The big issue is speed & latency. Basically it feels like Amazon is falling right into what they're incentivised to do - make it slower (since its charged per 100ms).
PS: If anyone has a good model/providers for 'Serverless SQL databases' kindly let me know. The RDS design is quite pricey, to have constantly running DBs (at least in terms of the way to pay for them)
I have heard that go will be supported in the next three months and theres a lot of improvements coming. Cant wait to ditch those js and python wrappers.

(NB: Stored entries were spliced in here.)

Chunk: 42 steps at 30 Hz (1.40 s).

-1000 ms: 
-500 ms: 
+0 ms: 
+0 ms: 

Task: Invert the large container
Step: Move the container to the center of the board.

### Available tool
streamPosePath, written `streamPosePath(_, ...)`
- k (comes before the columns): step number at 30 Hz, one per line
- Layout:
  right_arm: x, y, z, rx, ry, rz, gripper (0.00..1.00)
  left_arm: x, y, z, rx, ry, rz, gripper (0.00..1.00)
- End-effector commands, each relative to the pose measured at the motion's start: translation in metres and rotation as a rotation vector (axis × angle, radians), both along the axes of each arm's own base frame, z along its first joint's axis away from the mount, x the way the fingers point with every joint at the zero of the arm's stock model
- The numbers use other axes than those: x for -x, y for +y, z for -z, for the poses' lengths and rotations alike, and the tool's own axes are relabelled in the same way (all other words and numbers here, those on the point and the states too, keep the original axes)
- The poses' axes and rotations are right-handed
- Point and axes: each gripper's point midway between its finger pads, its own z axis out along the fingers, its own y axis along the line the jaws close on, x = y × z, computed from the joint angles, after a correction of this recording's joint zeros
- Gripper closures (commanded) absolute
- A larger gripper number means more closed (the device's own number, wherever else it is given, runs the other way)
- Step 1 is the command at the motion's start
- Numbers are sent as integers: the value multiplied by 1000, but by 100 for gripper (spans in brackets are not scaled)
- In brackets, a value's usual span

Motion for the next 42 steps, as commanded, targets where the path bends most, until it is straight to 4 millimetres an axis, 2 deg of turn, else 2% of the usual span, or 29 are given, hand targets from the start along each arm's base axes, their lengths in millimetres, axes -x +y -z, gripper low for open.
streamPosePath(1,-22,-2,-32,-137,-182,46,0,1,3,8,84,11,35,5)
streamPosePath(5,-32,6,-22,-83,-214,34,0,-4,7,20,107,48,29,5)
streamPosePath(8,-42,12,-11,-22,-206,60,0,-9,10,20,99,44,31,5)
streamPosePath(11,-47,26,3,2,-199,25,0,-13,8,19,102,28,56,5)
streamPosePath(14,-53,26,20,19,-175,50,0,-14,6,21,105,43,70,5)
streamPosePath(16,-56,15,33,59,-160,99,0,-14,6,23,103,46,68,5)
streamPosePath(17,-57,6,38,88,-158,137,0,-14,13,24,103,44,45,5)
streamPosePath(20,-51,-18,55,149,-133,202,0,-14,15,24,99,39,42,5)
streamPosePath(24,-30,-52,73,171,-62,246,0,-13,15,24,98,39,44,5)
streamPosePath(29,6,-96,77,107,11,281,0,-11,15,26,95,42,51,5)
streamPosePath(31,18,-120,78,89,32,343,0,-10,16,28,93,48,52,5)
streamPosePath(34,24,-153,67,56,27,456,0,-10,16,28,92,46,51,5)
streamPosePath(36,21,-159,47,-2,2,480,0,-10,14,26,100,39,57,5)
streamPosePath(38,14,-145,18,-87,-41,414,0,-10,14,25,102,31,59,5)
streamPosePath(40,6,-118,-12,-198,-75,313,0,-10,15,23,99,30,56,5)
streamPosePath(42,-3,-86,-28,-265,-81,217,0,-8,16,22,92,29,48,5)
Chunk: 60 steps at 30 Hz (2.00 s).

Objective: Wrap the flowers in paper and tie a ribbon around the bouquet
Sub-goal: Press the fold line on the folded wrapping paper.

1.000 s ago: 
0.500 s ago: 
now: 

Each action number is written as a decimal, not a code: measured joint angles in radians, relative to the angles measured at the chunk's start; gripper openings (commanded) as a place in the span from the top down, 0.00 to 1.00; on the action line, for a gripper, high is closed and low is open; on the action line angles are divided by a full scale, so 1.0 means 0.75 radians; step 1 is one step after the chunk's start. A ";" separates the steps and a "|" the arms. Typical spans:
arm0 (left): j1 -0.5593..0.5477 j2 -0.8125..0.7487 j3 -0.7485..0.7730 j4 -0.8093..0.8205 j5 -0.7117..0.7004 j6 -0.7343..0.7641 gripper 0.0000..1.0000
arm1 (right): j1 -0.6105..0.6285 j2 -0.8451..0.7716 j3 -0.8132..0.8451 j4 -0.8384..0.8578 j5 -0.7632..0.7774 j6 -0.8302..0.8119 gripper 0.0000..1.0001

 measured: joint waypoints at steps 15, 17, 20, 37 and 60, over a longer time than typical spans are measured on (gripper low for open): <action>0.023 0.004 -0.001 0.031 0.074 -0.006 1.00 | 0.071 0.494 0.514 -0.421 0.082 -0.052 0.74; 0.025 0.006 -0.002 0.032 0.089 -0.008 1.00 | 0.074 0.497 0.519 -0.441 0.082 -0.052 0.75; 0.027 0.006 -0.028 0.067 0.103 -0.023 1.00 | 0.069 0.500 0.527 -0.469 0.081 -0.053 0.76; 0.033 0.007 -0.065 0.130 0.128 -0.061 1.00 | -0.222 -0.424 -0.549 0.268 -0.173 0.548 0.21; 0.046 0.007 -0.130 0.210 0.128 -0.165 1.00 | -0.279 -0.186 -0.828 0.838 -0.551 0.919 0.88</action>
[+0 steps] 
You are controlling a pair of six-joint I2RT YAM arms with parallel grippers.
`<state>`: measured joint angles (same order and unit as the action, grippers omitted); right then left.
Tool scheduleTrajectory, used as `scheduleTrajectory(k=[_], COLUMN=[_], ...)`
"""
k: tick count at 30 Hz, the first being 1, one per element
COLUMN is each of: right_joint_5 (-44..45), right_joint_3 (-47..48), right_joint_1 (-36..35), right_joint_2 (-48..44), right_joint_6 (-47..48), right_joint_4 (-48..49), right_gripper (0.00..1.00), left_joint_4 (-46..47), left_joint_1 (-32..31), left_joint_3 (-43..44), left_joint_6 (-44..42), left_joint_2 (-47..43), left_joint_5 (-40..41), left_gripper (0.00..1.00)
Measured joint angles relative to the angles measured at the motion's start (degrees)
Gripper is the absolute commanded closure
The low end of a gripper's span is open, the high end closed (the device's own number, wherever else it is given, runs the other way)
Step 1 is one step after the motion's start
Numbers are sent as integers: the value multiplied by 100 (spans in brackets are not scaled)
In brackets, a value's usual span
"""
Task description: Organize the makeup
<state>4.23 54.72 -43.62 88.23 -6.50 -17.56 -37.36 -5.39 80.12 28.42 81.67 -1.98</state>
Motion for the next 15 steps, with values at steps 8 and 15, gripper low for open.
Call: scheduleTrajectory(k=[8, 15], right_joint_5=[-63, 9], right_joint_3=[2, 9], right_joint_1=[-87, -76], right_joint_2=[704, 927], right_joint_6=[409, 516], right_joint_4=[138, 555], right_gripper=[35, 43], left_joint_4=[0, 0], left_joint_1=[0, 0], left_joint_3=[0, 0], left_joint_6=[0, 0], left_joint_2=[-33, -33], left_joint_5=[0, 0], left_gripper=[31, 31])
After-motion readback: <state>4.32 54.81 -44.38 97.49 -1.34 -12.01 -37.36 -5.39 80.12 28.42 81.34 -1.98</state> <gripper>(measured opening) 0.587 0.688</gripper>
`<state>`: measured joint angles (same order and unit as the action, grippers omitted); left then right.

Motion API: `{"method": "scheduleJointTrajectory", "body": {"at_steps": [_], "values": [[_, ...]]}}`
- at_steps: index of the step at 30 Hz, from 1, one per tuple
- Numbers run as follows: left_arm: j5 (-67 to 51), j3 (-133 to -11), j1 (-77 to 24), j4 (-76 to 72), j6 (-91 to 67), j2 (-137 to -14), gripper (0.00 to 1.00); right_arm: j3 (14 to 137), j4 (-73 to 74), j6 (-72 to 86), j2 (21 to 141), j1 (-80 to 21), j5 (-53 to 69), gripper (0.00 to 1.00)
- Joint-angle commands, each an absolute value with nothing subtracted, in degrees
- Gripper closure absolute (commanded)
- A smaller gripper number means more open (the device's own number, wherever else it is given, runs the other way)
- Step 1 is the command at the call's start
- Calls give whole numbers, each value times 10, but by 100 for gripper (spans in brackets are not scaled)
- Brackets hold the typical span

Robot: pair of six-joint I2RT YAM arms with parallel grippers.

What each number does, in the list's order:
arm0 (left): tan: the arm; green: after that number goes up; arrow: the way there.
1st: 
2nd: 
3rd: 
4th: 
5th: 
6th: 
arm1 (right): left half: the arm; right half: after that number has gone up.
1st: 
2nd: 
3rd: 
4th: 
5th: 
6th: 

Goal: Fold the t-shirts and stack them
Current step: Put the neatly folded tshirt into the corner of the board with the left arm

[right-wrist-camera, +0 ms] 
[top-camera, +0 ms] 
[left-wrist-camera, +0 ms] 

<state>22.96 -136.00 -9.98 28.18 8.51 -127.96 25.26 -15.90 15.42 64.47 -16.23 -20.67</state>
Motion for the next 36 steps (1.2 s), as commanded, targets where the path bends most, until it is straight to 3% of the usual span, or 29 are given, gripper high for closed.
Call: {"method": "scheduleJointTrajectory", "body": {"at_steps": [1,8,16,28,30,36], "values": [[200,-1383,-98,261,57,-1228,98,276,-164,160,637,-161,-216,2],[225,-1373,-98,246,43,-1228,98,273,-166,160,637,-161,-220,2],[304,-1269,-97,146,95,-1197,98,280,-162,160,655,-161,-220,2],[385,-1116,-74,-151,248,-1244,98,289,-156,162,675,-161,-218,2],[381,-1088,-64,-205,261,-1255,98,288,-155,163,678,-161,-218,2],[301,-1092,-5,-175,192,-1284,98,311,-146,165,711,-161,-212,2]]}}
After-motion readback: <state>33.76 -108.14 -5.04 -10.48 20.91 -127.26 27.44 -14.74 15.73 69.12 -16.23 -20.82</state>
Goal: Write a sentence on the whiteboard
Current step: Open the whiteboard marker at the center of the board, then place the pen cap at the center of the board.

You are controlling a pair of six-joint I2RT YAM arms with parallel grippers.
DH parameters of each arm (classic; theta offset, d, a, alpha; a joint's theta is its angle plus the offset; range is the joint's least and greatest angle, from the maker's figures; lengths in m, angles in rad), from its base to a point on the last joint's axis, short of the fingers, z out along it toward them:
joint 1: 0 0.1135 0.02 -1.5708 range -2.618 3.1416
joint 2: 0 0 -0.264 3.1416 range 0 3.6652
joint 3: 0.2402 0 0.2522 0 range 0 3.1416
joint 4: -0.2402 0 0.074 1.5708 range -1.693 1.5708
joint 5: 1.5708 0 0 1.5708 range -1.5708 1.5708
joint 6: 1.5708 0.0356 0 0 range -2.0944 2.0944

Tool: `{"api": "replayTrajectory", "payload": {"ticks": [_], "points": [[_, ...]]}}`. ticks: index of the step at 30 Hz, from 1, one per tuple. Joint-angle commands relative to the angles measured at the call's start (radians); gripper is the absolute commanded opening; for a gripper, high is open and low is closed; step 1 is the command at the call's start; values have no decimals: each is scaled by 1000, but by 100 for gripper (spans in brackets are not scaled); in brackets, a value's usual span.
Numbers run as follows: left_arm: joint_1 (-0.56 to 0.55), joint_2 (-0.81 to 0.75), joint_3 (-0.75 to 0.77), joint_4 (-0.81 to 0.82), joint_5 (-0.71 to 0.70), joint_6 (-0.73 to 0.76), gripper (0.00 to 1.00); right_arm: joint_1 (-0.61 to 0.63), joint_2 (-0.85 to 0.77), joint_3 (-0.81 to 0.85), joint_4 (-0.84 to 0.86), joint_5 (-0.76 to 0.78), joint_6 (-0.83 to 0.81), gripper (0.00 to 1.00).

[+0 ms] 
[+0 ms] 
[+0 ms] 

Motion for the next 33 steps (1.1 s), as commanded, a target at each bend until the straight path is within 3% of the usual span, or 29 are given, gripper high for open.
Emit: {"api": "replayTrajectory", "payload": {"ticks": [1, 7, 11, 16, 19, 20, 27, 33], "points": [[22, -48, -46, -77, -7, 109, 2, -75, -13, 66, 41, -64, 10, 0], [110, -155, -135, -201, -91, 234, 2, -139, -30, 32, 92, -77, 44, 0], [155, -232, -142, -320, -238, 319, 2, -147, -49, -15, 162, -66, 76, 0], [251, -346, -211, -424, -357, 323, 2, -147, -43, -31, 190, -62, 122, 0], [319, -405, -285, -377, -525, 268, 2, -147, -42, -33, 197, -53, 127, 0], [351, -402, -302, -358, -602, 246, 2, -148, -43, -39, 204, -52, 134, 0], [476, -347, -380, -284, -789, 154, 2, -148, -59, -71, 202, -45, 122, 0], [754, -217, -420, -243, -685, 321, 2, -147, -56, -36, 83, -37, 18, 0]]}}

- Use environment variables
- Use step functions to create to create state machines
- Deploy using cloudformation templates and serverless framework
Better to use a stream that can trigger Lambdas natively - like SNS or Kinesis.
You do have a cold start issue as mentioned above but if that isn't an issue, then you shouldn't see any down time.
We run a beta / prod system to do testing and then for blue / green, we deploy a second function and switch the API Gateway over when we are good to go. Pretty straight forward
You don't need to use the API gateway.
Just talk direct to Lambda.
I use both NodeJS and C# lambda's without issue. The support is really good.
Debugging experience isn't great but aside from that it's fast and easy to use.
C# lambda's can call RDS and respond back in ~5ms...
(before anyone calls me out on the 5ms...)
Last image, I state 2-3 second startup and then 4ms response on a call to the database.